> EXERCISE REQUIREMENTS
Write out all of the entries that follow, word for word, but skip the pictures.

> INPUT FOR THIS TASK
Segment Open
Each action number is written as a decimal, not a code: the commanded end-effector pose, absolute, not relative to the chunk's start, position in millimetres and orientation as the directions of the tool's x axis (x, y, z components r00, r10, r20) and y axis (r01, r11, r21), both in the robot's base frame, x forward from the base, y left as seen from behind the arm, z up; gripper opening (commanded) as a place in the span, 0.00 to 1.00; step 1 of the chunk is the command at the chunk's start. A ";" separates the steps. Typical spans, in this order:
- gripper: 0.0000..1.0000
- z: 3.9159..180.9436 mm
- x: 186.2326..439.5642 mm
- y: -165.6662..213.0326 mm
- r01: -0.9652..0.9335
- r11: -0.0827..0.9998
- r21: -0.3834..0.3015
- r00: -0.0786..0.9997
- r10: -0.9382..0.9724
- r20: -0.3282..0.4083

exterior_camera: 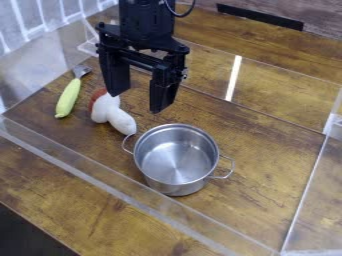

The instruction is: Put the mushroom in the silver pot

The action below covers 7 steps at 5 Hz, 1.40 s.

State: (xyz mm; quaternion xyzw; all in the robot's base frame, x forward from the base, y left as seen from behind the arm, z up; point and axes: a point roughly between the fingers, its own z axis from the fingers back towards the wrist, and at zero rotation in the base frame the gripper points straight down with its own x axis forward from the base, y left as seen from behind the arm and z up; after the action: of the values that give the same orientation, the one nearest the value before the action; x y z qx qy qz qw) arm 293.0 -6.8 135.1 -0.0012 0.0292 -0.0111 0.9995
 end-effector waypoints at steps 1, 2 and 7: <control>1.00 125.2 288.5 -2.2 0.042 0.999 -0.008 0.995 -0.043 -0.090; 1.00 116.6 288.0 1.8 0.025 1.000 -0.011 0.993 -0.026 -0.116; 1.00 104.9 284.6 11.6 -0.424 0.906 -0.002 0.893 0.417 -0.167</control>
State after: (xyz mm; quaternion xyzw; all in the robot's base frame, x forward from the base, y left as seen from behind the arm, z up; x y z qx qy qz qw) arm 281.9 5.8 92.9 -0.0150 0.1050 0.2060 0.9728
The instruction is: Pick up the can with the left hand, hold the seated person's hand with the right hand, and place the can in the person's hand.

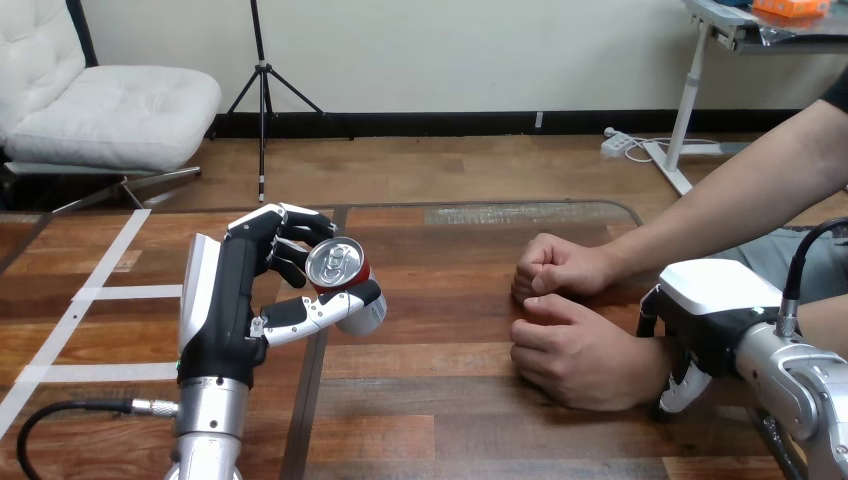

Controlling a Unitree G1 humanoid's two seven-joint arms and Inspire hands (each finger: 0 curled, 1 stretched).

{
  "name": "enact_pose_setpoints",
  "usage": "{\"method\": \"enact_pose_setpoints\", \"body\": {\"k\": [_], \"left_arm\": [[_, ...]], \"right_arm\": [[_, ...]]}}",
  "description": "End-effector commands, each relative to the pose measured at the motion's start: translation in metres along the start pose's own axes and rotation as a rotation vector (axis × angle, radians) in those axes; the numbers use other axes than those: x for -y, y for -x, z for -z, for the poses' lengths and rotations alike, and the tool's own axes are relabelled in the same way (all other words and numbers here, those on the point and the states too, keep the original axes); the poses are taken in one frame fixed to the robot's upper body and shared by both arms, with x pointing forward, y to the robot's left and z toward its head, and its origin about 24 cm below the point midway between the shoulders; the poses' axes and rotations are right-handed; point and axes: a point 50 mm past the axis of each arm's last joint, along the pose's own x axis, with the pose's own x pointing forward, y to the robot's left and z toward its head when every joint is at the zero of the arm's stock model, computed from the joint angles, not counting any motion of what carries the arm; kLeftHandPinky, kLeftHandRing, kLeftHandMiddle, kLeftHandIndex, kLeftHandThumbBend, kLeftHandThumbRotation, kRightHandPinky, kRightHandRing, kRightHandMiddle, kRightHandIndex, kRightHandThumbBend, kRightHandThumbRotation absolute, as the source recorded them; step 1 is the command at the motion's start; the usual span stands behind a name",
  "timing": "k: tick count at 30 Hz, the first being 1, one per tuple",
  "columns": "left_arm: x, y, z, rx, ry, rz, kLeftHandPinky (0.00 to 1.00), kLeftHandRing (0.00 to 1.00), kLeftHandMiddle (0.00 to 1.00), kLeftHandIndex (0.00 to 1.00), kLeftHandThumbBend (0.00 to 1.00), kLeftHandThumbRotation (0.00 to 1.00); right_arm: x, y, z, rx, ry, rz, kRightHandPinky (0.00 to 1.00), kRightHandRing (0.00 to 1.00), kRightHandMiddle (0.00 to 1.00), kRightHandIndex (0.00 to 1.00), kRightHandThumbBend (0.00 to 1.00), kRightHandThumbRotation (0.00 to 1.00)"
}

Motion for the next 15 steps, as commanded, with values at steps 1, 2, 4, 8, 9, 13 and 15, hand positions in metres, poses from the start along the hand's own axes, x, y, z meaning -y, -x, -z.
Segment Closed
> RESULT BELOW
Each action number is written as a decimal, not a code: the commanded end-effector pose, absolute, not relative to the chunk's start, position in millimetres and orientation as the directions of the tool's x axis (x, y, z components r00, r10, r20) and y axis (r01, r11, r21), both in the robot's base frame, x forward from the base, y left as seen from behind the arm, z up; gripper opening (commanded) as a place in the span, 0.00 to 1.00; step 1 of the chunk is the command at the chunk's start. A ";" separates the steps. Typical spans, in this order:
- gripper: 0.0000..1.0000
- z: 3.9159..180.9436 mm
- x: 186.2326..439.5642 mm
- y: -165.6662..213.0326 mm
- r01: -0.9652..0.9335
- r11: -0.0827..0.9998
- r21: -0.3834..0.3015
- r00: -0.0786..0.9997
- r10: -0.9382..0.9724
- r20: -0.3282..0.4083

exterior_camera: 

The instruction is: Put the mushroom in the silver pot

The action below covers 7 steps at 5 Hz, 1.40 s.

State: (xyz mm; quaternion xyzw; all in the robot's base frame, x forward from the base, y left as seen from behind the arm, z up; point and axes: a point roughly between the fingers, its own z axis from the fingers back towards the wrist, and at zero rotation in the base frame the gripper points straight down with its own x axis forward from the base, y left as seen from behind the arm and z up; after the action: of the values that give the same orientation, the one nearest the value before the action; x y z qx qy qz qw) arm 293.0 -6.8 135.1 -0.0012 0.0292 -0.0111 0.9995
 end-effector waypoints at steps 1, 2 and 7: <control>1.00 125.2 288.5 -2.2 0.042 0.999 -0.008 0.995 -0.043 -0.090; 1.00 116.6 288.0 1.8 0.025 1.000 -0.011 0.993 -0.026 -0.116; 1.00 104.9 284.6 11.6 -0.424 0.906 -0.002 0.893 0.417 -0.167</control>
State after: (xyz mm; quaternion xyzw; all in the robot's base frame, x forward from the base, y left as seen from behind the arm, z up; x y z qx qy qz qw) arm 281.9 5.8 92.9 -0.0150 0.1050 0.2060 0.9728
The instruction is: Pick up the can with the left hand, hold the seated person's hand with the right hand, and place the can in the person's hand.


Controlling a Unitree G1 humanoid's two seven-joint arms and Inspire hands (each finger: 0 curled, 1 stretched).

{
  "name": "enact_pose_setpoints",
  "usage": "{\"method\": \"enact_pose_setpoints\", \"body\": {\"k\": [_], \"left_arm\": [[_, ...]], \"right_arm\": [[_, ...]]}}",
  "description": "End-effector commands, each relative to the pose measured at the motion's start: translation in metres along the start pose's own axes and rotation as a rotation vector (axis × angle, radians) in those axes; the numbers use other axes than those: x for -y, y for -x, z for -z, for the poses' lengths and rotations alike, and the tool's own axes are relabelled in the same way (all other words and numbers here, those on the point and the states too, keep the original axes); the poses are taken in one frame fixed to the robot's upper body and shared by both arms, with x pointing forward, y to the robot's left and z toward its head, and its origin about 24 cm below the point midway between the shoulders; the poses' axes and rotations are right-handed; point and axes: a point 50 mm past the axis of each arm's last joint, along the pose's own x axis, with the pose's own x pointing forward, y to the robot's left and z toward its head when every joint is at the zero of the arm's stock model, computed from the joint angles, not counting any motion of what carries the arm; kLeftHandPinky, kLeftHandRing, kLeftHandMiddle, kLeftHandIndex, kLeftHandThumbBend, kLeftHandThumbRotation, kRightHandPinky, kRightHandRing, kRightHandMiddle, kRightHandIndex, kRightHandThumbBend, kRightHandThumbRotation absolute, as the source recorded them; step 1 is the command at the motion's start; the usual span stands behind a name",
  "timing": "k: tick count at 30 Hz, the first being 1, one per tuple",
  "columns": "left_arm: x, y, z, rx, ry, rz, kLeftHandPinky (0.00 to 1.00), kLeftHandRing (0.00 to 1.00), kLeftHandMiddle (0.00 to 1.00), kLeftHandIndex (0.00 to 1.00), kLeftHandThumbBend (0.00 to 1.00), kLeftHandThumbRotation (0.00 to 1.00); right_arm: x, y, z, rx, ry, rz, kRightHandPinky (0.00 to 1.00), kRightHandRing (0.00 to 1.00), kRightHandMiddle (0.00 to 1.00), kRightHandIndex (0.00 to 1.00), kRightHandThumbBend (0.00 to 1.00), kRightHandThumbRotation (0.00 to 1.00)"
}

Motion for the next 15 steps, as commanded, with values at steps 1, 2, 4, 8, 9, 13 and 15, hand positions in metres, poses from the start along the hand's own axes, x, y, z meaning -y, -x, -z.

No further output is expected for this exercise.